**Your goal:** When you copy the material, keep each line exactly as it appears.

**Given material:**
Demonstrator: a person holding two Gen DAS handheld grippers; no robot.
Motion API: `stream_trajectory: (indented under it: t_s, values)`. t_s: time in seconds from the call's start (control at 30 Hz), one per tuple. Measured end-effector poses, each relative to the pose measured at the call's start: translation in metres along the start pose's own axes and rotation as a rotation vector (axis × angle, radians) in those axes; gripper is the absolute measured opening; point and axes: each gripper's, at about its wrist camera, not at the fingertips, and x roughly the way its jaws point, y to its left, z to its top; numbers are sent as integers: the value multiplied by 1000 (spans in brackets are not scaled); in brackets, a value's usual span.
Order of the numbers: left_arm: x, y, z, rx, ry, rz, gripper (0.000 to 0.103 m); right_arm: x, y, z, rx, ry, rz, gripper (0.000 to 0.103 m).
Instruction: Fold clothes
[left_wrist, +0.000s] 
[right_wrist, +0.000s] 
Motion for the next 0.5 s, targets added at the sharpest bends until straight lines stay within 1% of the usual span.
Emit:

**Response box:**
Demonstrator: a person holding two Gen DAS handheld grippers; no robot.
Motion API: `stream_trajectory: (indented under it: t_s, values)`. t_s: time in seconds from the call's start (control at 30 Hz), one per tuple. Measured end-effector poses, each relative to the pose measured at the call's start: translation in metres along the start pose's own axes and rotation as a rotation vector (axis × angle, radians) in those axes; gripper is the absolute measured opening; point and axes: each gripper's, at about its wrist camera, not at the fingertips, and x roughly the way its jaws point, y to its left, z to its top; numbers are sent as integers: the value multiplied by 1000 (spans in brackets are not scaled); in brackets, a value's usual span.
Order of the numbers: left_arm: x, y, z, rx, ry, rz, gripper (0.000 to 0.103 m); right_arm: x, y, z, rx, ry, rz, gripper (0.000 to 0.103 m).
Instruction: Fold clothes
[left_wrist, +0.000s] 
[right_wrist, +0.000s] 
Motion for the next 0.5 s, targets added at the sharpest bends until straight lines stay within 1% of the usual span.
Emit:

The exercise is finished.